Este cansancio de lo digital ha llevado a que más de uno, que quizás no estaba tan vinculado antes al mundo de las viñetas y de la autoedición, se anime a crear el suyo propio, “y eso ha provocado que crezcan también las temáticas de los fanzines, pues ya no son solo punk. Muchos ya no van dirigidos a un grupo específico, sino al gran público. Y eso ha generado escenas antes impensables, como que en Sant Jordi sean varios los que barajen regalar un fanzine en vez de libros, o además de estos”, señala el artista Chini, creador de Jordi, el Mosso d’Esquadra sensible , un personaje que empezó en redes, continuó en fanzine y terminó teniendo su propio libro, lo que a la larga le animó a crear su propia editorial de fanzines, Aguas Internacionales, con la que pretende dar visibilidad a nuevas voces. “Son quienes verdaderamente tienen cosas que contar, por eso creo que al fanzine le queda una larga vida por delante”, se convence.

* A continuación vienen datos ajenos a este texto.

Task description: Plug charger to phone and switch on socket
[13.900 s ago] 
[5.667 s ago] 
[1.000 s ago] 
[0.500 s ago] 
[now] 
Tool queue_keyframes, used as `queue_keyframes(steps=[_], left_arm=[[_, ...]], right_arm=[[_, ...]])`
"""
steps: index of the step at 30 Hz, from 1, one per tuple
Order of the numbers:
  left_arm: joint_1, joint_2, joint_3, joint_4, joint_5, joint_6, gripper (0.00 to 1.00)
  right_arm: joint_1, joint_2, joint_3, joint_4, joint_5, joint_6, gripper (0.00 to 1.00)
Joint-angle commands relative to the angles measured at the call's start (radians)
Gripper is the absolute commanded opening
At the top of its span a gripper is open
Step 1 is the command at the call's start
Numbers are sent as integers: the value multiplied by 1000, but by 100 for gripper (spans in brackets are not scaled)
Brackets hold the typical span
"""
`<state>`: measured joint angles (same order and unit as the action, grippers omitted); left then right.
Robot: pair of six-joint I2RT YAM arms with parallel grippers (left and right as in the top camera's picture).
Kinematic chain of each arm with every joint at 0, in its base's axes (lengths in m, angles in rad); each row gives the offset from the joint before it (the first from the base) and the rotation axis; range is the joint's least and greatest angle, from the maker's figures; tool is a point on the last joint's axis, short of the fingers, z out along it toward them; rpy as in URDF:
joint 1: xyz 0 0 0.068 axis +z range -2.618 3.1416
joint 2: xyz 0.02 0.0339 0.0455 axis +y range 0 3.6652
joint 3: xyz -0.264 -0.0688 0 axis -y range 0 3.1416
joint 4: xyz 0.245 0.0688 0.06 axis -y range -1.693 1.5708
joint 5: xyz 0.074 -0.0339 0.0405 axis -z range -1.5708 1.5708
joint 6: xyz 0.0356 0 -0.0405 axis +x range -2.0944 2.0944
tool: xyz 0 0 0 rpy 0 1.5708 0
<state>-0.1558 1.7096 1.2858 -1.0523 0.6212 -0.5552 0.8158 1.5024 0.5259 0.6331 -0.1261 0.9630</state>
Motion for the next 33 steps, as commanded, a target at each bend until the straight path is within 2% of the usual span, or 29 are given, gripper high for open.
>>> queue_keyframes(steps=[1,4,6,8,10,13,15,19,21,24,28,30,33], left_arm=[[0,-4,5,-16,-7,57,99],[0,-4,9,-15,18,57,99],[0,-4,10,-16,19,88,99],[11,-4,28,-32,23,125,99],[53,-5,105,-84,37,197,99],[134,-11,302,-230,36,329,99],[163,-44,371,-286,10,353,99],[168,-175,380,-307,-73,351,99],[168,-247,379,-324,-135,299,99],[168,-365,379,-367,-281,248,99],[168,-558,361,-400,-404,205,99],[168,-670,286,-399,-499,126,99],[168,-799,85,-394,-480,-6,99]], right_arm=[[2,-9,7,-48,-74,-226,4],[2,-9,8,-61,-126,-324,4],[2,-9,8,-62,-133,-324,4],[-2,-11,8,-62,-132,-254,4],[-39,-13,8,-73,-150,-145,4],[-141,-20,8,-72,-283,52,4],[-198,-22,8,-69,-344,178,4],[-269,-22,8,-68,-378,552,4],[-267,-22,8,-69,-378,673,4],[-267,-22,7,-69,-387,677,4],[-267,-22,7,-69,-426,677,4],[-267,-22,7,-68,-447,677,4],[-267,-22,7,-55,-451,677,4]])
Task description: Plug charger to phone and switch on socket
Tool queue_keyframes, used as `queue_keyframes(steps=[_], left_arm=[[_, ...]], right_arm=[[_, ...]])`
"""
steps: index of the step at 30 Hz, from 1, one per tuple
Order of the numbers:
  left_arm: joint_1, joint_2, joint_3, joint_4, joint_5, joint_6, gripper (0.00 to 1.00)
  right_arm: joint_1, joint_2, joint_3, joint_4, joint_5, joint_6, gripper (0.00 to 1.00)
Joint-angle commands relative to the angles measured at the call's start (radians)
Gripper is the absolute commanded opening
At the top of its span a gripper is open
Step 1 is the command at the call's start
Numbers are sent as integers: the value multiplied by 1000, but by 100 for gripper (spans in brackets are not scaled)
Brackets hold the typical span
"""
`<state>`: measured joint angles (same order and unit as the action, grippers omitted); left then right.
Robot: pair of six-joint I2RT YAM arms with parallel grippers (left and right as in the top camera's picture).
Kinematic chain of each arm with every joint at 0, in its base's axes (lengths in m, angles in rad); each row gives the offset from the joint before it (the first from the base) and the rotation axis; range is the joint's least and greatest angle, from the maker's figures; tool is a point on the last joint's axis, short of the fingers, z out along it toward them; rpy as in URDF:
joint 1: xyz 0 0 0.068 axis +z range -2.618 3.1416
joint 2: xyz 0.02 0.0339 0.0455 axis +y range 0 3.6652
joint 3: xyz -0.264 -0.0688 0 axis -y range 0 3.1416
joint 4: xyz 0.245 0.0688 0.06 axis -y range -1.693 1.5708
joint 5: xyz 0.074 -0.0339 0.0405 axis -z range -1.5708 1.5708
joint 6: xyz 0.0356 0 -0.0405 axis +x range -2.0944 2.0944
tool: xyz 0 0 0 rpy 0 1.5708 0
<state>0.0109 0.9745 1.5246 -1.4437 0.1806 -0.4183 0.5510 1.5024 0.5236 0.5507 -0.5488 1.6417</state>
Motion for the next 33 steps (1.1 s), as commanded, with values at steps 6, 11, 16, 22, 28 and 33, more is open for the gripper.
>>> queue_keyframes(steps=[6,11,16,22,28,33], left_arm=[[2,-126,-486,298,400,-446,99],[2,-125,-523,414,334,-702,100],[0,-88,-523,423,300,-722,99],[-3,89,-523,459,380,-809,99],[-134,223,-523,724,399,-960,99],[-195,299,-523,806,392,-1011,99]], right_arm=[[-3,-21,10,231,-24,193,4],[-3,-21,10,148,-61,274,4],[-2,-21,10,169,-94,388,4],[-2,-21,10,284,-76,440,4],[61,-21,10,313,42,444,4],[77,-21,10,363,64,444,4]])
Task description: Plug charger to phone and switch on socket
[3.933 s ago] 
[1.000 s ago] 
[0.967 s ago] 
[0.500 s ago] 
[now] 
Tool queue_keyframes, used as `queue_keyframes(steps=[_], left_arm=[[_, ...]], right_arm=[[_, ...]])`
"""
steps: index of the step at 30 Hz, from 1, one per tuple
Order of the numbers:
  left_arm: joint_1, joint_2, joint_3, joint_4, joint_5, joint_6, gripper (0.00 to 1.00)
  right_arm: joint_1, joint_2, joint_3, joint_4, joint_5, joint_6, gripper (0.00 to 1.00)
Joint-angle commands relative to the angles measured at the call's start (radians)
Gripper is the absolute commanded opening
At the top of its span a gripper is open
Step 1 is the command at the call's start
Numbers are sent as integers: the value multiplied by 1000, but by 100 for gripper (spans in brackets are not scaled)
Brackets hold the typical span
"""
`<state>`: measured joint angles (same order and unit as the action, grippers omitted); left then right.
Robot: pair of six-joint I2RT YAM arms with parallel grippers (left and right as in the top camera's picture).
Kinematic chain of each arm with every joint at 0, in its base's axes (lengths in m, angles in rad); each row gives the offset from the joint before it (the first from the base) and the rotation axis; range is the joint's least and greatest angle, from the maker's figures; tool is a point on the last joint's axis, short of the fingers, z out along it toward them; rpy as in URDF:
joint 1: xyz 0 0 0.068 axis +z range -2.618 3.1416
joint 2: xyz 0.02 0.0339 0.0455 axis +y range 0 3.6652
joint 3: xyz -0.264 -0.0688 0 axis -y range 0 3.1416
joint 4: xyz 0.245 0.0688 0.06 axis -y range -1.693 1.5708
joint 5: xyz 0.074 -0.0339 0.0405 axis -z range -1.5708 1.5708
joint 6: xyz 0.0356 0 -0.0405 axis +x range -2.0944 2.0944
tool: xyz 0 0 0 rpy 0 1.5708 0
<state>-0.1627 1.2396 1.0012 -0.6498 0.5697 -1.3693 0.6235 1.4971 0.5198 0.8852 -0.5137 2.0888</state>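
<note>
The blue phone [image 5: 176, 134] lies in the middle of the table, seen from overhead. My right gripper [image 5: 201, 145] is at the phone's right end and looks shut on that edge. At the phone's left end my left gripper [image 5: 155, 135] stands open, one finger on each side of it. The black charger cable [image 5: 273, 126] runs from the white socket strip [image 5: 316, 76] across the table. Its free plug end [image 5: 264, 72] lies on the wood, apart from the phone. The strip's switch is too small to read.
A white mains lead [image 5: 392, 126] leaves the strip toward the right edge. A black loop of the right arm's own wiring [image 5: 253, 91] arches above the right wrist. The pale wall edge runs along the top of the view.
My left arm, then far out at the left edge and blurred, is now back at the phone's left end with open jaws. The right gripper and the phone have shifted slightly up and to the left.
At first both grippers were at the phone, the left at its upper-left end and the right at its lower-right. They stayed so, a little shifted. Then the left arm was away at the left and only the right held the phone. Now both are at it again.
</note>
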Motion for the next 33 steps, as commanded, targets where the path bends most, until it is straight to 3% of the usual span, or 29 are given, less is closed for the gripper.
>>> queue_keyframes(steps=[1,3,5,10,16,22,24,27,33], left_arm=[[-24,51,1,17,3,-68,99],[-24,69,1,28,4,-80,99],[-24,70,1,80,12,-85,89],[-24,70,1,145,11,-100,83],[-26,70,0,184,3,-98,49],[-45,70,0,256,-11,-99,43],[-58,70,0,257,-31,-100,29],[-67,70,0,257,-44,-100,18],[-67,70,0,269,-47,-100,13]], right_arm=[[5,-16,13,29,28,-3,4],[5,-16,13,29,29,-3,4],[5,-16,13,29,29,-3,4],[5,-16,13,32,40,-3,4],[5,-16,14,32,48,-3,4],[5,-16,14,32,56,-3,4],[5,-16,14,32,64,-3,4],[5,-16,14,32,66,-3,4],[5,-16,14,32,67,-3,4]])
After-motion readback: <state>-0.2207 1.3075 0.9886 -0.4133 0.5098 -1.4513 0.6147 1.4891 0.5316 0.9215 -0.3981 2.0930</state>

Si esta profecía se cumple o no, lo sabremos en un tiempo y ayudará a ver su evolución la existencia de archivos dedicados en exclusiva a estas publicaciones. Barcelona tiene el suyo propio: la Fanzinoteca, en Gràcia, así como los fondos de algunas bibliotecas.
Si hay algo que persiste en el ADN del fanzine desde sus inicios es “la libertad”, tal y como apunta Txema Urdampilleta, detrás del festival Grapa&Tinta. “Es una de sus principales características, no estar atado a nadie ni a ninguna ideología. Tampoco sustentados por una editorial, siempre que esta no sea específica”, reflexiona por teléfono.La naturalidad del fanzine –añade el artista Sergi Puyol– no es persistir en el tiempo, “pues no es fácil”. Sin embargo, “los proyectos tienen ahora una ventaja que no tenían en el pasado: la difusión gratuita. Y las redes facilitan la promoción”.